Return the data below exactly, but only from the line containing "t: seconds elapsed" through the line containing "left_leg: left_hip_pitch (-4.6", with both of those lines included.

-- Opening Marker --

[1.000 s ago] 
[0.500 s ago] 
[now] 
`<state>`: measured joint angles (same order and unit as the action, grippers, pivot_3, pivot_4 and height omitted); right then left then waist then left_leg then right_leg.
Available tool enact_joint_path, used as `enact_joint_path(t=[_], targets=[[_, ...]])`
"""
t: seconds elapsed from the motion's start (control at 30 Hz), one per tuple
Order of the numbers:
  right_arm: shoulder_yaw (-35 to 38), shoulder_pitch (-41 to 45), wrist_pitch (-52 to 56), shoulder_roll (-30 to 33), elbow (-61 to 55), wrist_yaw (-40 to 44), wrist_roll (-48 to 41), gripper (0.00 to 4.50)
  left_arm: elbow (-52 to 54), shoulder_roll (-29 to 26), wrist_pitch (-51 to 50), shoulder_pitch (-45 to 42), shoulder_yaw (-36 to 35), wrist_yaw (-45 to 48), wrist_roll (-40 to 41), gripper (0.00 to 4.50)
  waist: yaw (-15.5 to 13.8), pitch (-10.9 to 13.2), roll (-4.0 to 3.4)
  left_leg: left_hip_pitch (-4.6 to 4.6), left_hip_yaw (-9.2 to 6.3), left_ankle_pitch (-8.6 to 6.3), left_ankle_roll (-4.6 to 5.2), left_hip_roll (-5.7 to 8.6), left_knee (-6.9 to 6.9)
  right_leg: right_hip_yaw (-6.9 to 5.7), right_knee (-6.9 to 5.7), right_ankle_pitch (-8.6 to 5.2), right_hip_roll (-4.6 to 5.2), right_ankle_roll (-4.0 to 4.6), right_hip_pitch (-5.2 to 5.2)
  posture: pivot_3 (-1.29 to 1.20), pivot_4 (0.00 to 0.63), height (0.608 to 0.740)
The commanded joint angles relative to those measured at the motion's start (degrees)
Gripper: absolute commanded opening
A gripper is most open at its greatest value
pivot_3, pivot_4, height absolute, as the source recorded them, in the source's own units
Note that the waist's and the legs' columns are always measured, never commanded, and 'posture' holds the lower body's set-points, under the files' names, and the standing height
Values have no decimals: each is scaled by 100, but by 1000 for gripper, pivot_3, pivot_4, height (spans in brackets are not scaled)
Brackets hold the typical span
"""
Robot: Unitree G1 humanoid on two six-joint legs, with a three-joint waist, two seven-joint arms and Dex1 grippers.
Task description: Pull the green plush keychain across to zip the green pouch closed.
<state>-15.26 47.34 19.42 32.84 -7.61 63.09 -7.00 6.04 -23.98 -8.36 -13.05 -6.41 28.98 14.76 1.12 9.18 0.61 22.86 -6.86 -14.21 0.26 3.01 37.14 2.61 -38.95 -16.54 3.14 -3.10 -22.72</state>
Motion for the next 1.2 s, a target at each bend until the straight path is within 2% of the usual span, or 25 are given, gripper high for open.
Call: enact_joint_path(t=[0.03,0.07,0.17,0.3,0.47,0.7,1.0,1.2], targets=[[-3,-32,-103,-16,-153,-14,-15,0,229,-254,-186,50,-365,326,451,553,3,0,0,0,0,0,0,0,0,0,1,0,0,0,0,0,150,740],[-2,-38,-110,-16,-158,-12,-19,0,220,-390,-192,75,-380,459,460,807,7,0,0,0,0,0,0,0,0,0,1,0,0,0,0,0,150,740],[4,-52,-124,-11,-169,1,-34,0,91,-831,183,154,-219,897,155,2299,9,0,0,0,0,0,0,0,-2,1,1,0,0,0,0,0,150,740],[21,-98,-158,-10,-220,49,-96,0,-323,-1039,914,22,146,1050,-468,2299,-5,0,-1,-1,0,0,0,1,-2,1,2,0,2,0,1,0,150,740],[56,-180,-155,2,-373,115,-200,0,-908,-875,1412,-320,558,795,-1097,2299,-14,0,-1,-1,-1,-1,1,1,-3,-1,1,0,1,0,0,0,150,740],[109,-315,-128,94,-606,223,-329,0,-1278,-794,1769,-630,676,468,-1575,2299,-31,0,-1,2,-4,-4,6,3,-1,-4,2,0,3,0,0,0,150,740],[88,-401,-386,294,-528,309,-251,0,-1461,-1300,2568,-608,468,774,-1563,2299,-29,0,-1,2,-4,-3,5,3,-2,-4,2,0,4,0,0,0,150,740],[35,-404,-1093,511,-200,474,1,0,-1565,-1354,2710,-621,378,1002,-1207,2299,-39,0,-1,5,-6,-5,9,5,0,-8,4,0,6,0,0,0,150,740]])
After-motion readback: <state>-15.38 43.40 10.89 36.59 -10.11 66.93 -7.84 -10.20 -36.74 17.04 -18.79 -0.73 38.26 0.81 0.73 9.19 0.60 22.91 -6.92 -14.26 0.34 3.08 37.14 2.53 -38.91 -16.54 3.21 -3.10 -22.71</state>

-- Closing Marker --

• _Written reply_:
t: seconds elapsed from the motion's start (control at 30 Hz), one per tuple
Order of the numbers:
  right_arm: shoulder_yaw (-35 to 38), shoulder_pitch (-41 to 45), wrist_pitch (-52 to 56), shoulder_roll (-30 to 33), elbow (-61 to 55), wrist_yaw (-40 to 44), wrist_roll (-48 to 41), gripper (0.00 to 4.50)
  left_arm: elbow (-52 to 54), shoulder_roll (-29 to 26), wrist_pitch (-51 to 50), shoulder_pitch (-45 to 42), shoulder_yaw (-36 to 35), wrist_yaw (-45 to 48), wrist_roll (-40 to 41), gripper (0.00 to 4.50)
  waist: yaw (-15.5 to 13.8), pitch (-10.9 to 13.2), roll (-4.0 to 3.4)
  left_leg: left_hip_pitch (-4.6 to 4.6), left_hip_yaw (-9.2 to 6.3), left_ankle_pitch (-8.6 to 6.3), left_ankle_roll (-4.6 to 5.2), left_hip_roll (-5.7 to 8.6), left_knee (-6.9 to 6.9)

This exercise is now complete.